Monday, Dec. 16, 1940
Bold Exchange
On a winter's day in Philadelphia, six years ago, two sisters rang the bell of a young surgeon named Michael John Bennett. The older girl, 25, was enormously fat; she weighed well over 200 pounds. The younger, 14, was slender. Both had ovarian trouble. The thin girl menstruated excessively, the fat one hardly at all. No amount of glandular extracts had helped them. Dr. Bennett observed the girls carefully for a long period of time. Then he decided on a bold experiment, which he had tried on animals, but which had never before been successfully tried on human beings--an exchange of ovary tissue between the sisters.
First he made sure they were of the same blood grouping, so the transplants would be well-nourished. In adjoining operating rooms in Hahnemann Hospital, Dr. Bennett operated on one sister, Dr. William Martin Sylvis on the other. They anesthetized them, opened the abdominal cavities of each sister, pulled back the muscles, exposed their almond-size ovaries (see cut). Snipping out three-fourths of one ovary from each girl, they placed them in a warm salt solution. Then they switched the little grafts, stitching them snug to the ovary stems.
Within a few weeks the girls were up & about. After the operation they were given no hormones or glandular treatment of any kind. Soon their glands began to function normally for the first time. The fat girl lost almost 100 pounds, the thin girl put on weight. Today they are healthy, happy and married.

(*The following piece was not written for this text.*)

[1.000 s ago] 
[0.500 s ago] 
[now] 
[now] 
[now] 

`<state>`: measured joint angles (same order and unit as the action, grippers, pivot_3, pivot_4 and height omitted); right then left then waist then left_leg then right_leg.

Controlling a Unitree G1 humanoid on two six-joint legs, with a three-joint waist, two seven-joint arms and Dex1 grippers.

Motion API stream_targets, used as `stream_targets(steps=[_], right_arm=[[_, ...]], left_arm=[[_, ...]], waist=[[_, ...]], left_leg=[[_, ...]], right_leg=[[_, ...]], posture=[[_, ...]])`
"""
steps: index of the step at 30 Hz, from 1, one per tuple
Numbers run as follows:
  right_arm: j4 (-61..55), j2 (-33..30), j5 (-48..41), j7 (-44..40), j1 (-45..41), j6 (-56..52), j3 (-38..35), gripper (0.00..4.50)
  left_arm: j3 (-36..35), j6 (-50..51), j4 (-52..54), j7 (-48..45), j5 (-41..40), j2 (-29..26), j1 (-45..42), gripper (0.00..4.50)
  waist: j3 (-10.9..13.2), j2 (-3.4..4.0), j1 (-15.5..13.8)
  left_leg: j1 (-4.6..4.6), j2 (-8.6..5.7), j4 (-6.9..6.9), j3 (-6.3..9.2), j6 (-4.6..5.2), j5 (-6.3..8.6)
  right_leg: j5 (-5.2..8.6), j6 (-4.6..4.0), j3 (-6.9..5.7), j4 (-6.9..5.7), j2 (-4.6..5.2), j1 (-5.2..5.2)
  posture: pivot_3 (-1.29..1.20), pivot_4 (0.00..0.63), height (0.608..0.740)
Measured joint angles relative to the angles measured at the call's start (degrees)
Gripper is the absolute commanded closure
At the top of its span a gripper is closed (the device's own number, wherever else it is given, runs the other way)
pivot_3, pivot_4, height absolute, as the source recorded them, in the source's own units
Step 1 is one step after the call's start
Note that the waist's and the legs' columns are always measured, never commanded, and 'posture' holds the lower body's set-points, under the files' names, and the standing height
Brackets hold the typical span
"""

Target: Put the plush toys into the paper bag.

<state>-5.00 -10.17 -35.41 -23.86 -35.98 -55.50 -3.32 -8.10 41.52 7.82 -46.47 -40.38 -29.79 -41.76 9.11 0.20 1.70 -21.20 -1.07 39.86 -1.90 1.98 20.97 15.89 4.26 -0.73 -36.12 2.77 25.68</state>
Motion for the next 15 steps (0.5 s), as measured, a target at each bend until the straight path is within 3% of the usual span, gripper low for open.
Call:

Heartened by this success. Dr. Bennett and Gynecologist Newlin Fell Paxson began to make transplants between other women with "complementary" ovarian trouble. Last week they told the Philadelphia Obstetrical Society of their results.
To date they have operated on 80 women, with no deaths, only one partial failure. Last year one of their patients, who had been sterile for ten years, became pregnant after her operation. Her baby was delivered by Caesarean section, and the doctors proudly showed a group of colleagues her grafted ovary, pink and glistening, with firm, ruddy blood vessels. Her partner expects a baby in four months. So far three other patients have had babies, five expect them.
Ovarian grafts, the doctors said, should be made only when all other treatment has failed. It is very important to make sure that the ovary is at fault, and not other endocrine glands. A difficult part of the proceeding is finding the proper partners to swap ovaries. The search may take years.